How SM-2 Works: The 1987 Standard and Its 'Ease Hell' Problem
SM-2 was created in 1987 by Piotr Woźniak as part of a Turbo Pascal program. It became the default scheduling engine in Anki for 17 years and remains the algorithmic foundation for countless other flashcard applications. Its design is elegantly simple: each card carries a single ease factor — a multiplier that determines how much the next interval grows after a successful recall.

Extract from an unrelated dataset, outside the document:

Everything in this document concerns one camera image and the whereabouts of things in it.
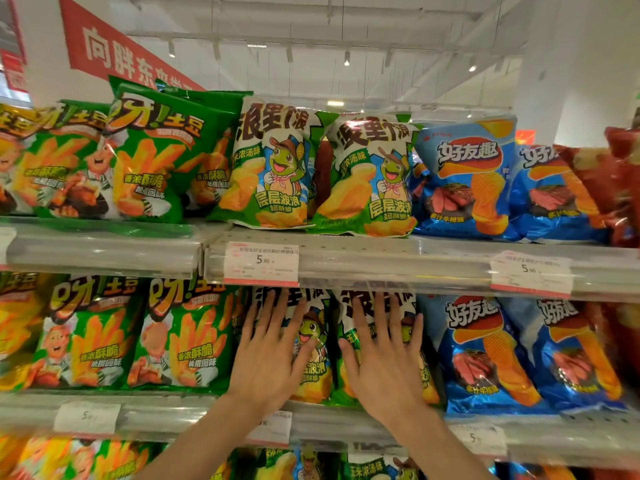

When you review a card and press "Good," SM-2 multiplies the current interval by the ease factor. If you press "Again" (failed recall), the card returns to a one-minute interval and the ease factor drops by 20 percentage points. The problem emerges after repeated failures. Once the ease factor hits Anki's floor of 130%, every subsequent success produces only a 1.3× interval increase. A card that was on a 10-day interval before a failure might climb back to only 13 days, then 17 days, then 22 days — a slow, grinding recovery that feels like the card is stuck in a low-interval rut. Users call this "ease hell."
SM-2 also treats all cards as equally difficult once their ease factor stabilizes. A card that you find trivially easy and a card that you barely remember are scheduled using the same multiplier. The algorithm has no mechanism to distinguish between a card that needs a 60-day interval and one that needs a 6-day interval — it only knows that both were answered correctly.

How FSRS Works: A Three-Variable Memory Model Trained on 700M+ Reviews
FSRS — the Free Spaced Repetition Scheduler — was created in 2022 by Jarrett Ye and integrated natively into Anki with version 23.10 in November 2023. Rather than tracking a single ease factor per card, FSRS models memory using three distinct variables:
- Difficulty (D): A value on a 1–10 scale that represents how inherently hard a card is to remember. Crucially, difficulty exhibits mean reversion — after a series of successes, a difficult card's difficulty drifts upward toward the average, and after failures, an easy card's difficulty drifts downward. This prevents the ease-hell trap.
- Stability (S): The estimated time in days for the probability of recall to drop from 100% to 90%. This is the algorithm's prediction of how long a card will stay in memory before it needs review.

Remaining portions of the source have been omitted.